=== WHAT NEEDS TO BE DONE ===
Output the lines from the one containing "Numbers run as" through the last line of the material below, exactly; please do not include pictures.

··· COLLECTED MATERIAL ···

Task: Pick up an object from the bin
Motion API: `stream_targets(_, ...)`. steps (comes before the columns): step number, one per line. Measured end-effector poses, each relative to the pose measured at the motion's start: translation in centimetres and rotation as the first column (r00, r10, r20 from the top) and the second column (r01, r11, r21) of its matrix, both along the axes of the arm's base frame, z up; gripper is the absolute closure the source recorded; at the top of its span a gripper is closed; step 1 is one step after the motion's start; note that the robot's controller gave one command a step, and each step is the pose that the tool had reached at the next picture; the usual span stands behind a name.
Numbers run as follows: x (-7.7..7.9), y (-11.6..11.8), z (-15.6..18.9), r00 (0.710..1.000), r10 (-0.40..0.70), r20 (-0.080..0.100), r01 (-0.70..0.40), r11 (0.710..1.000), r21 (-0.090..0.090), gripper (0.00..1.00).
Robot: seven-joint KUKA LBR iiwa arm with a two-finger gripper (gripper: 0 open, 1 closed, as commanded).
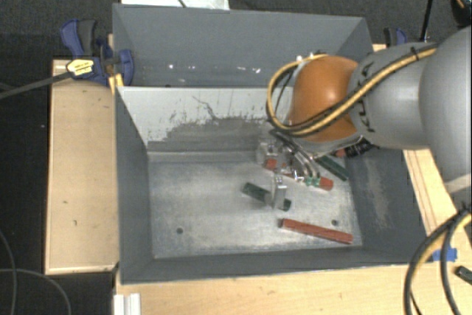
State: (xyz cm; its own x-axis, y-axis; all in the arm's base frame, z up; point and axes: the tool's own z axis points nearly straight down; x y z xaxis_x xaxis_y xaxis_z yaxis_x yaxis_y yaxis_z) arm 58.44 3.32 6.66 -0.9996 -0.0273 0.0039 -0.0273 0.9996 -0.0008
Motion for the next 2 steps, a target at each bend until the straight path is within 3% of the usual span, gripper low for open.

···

=== THE COMPLETED TASK ===
Numbers run as follows: x (-7.7..7.9), y (-11.6..11.8), z (-15.6..18.9), r00 (0.710..1.000), r10 (-0.40..0.70), r20 (-0.080..0.100), r01 (-0.70..0.40), r11 (0.710..1.000), r21 (-0.090..0.090), gripper (0.00..1.00).
Robot: seven-joint KUKA LBR iiwa arm with a two-finger gripper (gripper: 0 open, 1 closed, as commanded).
State: (xyz cm; its own x-axis, y-axis; all in the arm's base frame, z up; point and axes: the tool's own z axis points nearly straight down; x y z xaxis_x xaxis_y xaxis_z yaxis_x yaxis_y yaxis_z) arm 58.44 3.32 6.66 -0.9996 -0.0273 0.0039 -0.0273 0.9996 -0.0008
Motion for the next 2 steps, a target at each bend until the straight path is within 3% of the usual span, gripper low for open.

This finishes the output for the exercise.